• What needs to be done: Return all of the data below verbatim and exclude every picture.

Recorded data START

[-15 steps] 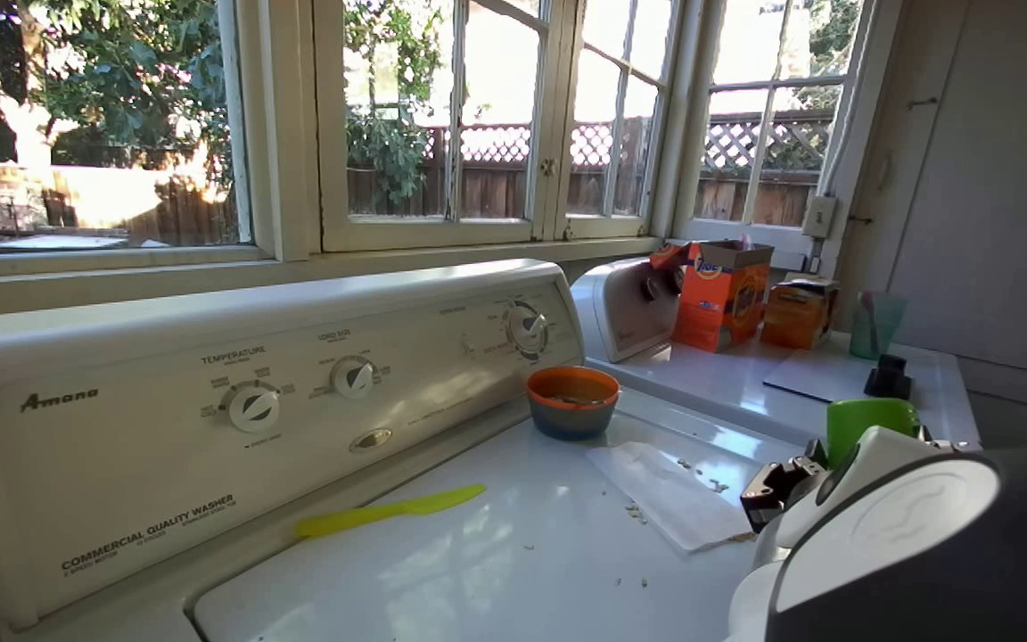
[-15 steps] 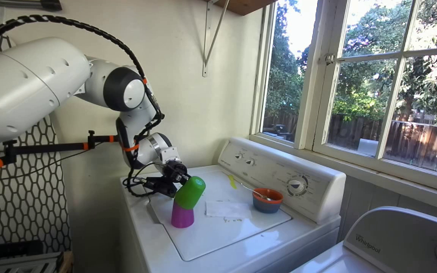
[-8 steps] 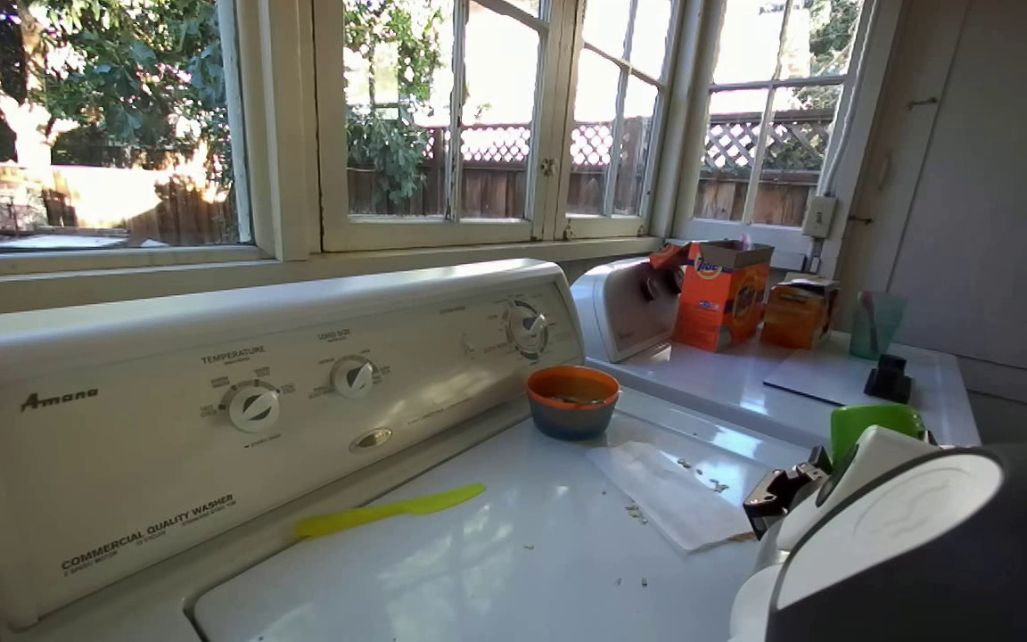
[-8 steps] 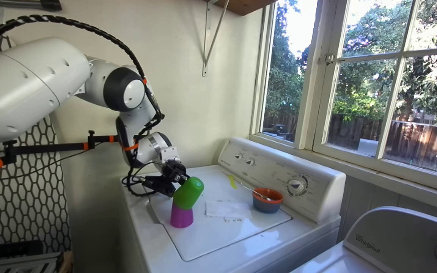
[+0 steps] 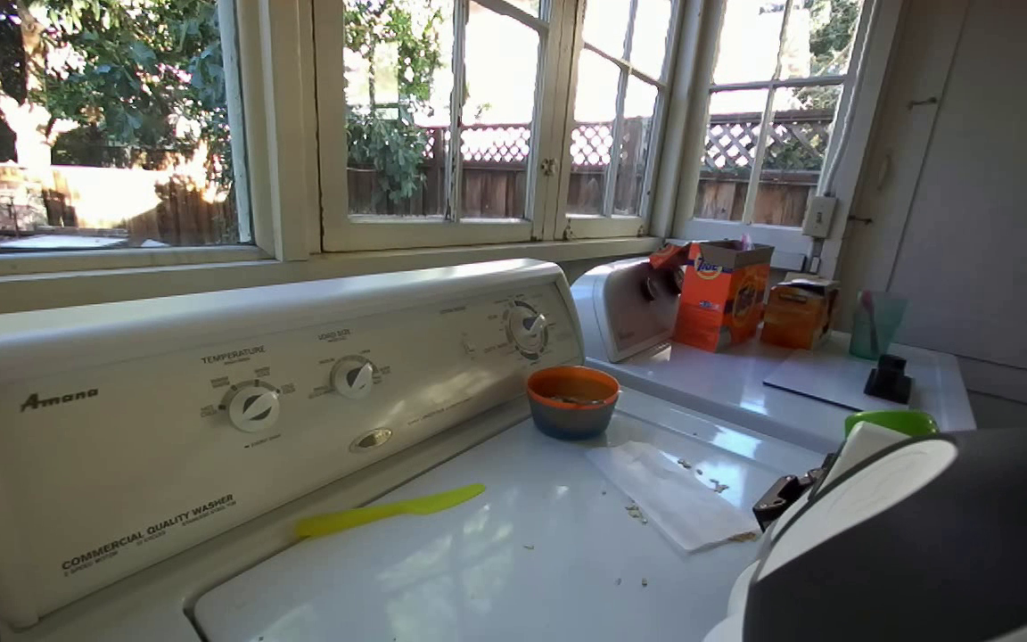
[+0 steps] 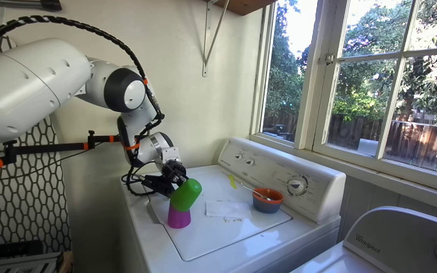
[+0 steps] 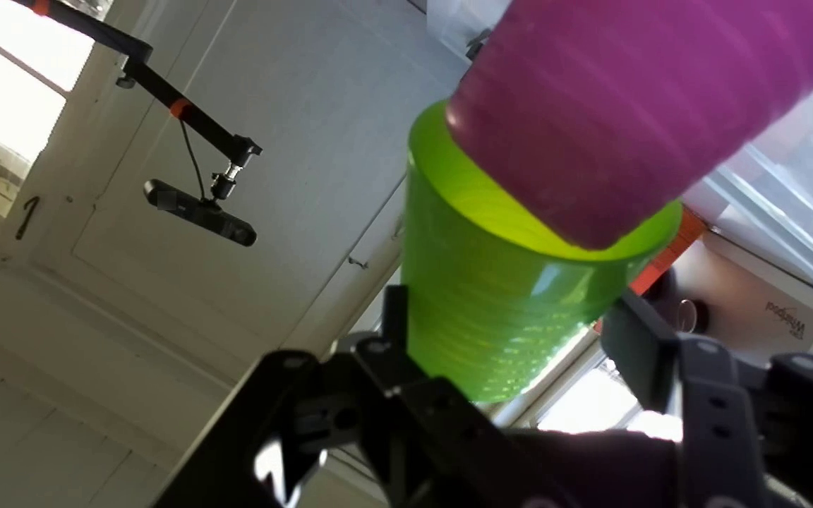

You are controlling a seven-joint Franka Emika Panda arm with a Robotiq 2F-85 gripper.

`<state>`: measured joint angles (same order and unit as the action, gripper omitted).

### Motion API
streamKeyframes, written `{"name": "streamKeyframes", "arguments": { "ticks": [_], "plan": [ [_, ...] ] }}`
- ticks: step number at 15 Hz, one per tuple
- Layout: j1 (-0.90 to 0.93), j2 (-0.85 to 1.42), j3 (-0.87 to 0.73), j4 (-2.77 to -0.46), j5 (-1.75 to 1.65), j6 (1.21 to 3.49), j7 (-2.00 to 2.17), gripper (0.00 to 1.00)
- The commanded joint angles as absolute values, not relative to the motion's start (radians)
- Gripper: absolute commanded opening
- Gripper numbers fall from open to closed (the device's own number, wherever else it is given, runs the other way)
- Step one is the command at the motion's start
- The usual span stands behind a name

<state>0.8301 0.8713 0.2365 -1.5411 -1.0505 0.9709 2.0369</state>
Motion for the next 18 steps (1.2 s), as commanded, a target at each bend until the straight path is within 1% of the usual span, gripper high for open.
{"name": "streamKeyframes", "arguments": {
  "ticks": [1, 12, 18],
  "plan": [
    [0.845, 0.922, 0.218, -1.494, -1.022, 0.923, 2.046, 0.45],
    [0.832, 0.894, 0.211, -1.488, -0.946, 0.893, 2.073, 0.45],
    [0.831, 0.874, 0.175, -1.479, -0.879, 0.821, 2.210, 0.45]
  ]
}}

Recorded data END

• Response box:
[-15 steps] 
[-15 steps] 
[-8 steps] 
[-8 steps] 
[+0 steps] 
[+0 steps] 
[+0 steps] 

You are controlling a seven-joint Franka Emika Panda arm with a Robotiq 2F-85 gripper.

`<state>`: measured joint angles (same order and unit as the action, gripper omitted).

### Motion API
streamKeyframes, written `{"name": "streamKeyframes", "arguments": { "ticks": [_], "plan": [ [_, ...] ] }}`
- ticks: step number at 15 Hz, one per tuple
- Layout: j1 (-0.90 to 0.93), j2 (-0.85 to 1.42), j3 (-0.87 to 0.73), j4 (-2.77 to -0.46), j5 (-1.75 to 1.65), j6 (1.21 to 3.49), j7 (-2.00 to 2.17), gripper (0.00 to 1.00)
- The commanded joint angles as absolute values, not relative to the motion's start (radians)
- Gripper: absolute commanded opening
- Gripper numbers fall from open to closed (the device's own number, wherever else it is given, runs the other way)
- Step one is the command at the motion's start
- The usual span stands behind a name

<state>0.8301 0.8713 0.2365 -1.5411 -1.0505 0.9709 2.0369</state>
Motion for the next 18 steps (1.2 s), as commanded, a target at each bend until the straight path is within 1% of the usual span, gripper high for open.
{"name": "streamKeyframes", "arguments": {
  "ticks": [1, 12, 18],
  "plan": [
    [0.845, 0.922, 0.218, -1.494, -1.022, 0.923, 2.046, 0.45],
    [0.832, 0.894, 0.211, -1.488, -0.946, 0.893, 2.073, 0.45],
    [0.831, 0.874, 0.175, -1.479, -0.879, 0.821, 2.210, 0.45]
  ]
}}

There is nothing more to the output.